If you look at the existing code auto-compact never gets called on start-up because we wouldn't have been running any url (imap)! For pop we don't do it until after we have opened the database. I was thinking of adding a bit of state to the folder (a boolean mDeletingJunkMessages) so that we know that we know that we have to delete junk messages after downloading junk messages (imap) or reparsing junk folder (local). Both are updating folder actions so just call deleteJunkMessages from nsMsgDBFolder::OnStopRunningURL when mDeletingJunkMessages is true. This boolean is also needed to ensure that we don't go into infinite loop because UpdateFolder called AutoPurge then again we call UpdateFolder from AutoPurge before purging.
yes, that was the kind of approach I was hoping to avoid. I'll have to think about it for a while.
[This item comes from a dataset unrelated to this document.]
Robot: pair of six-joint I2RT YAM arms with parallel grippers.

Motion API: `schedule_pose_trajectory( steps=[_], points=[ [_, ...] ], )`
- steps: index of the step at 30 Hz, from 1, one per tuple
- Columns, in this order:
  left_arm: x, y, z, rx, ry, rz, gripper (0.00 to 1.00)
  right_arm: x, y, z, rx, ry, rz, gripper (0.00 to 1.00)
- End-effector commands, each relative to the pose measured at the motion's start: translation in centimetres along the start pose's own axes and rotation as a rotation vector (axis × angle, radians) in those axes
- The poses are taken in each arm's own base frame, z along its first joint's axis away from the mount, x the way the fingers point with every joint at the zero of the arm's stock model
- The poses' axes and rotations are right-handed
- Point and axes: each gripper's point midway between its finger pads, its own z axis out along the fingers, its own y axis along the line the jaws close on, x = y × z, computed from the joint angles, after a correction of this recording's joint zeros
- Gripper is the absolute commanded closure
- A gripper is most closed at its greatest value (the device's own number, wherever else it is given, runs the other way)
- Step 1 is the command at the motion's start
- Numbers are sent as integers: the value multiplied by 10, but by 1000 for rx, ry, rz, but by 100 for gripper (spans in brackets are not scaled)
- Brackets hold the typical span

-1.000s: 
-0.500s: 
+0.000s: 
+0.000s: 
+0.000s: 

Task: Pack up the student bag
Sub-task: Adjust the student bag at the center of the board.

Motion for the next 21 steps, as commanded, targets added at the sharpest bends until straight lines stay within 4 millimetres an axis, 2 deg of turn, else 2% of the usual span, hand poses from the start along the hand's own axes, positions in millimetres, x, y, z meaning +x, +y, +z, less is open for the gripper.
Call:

don't we load the inbox on mail startup, and doesn't that run an imap url? use QueryElementAt here: + nsCOMPtr<nsISupports> support = getter_AddRefs(m_connectionCache->ElementAt(i)); + connection = do_QueryInterface(support); I'm also not sure why auto compacting of folders and auto-purging of the junk mail folder have been forced together like this. Is it for conceptual reasons, or just ease of implementation? Isn't that causing some of the problems you need the boolean to solve? It also looks to me like auto compact for imap only runs when we're offline - is that correct?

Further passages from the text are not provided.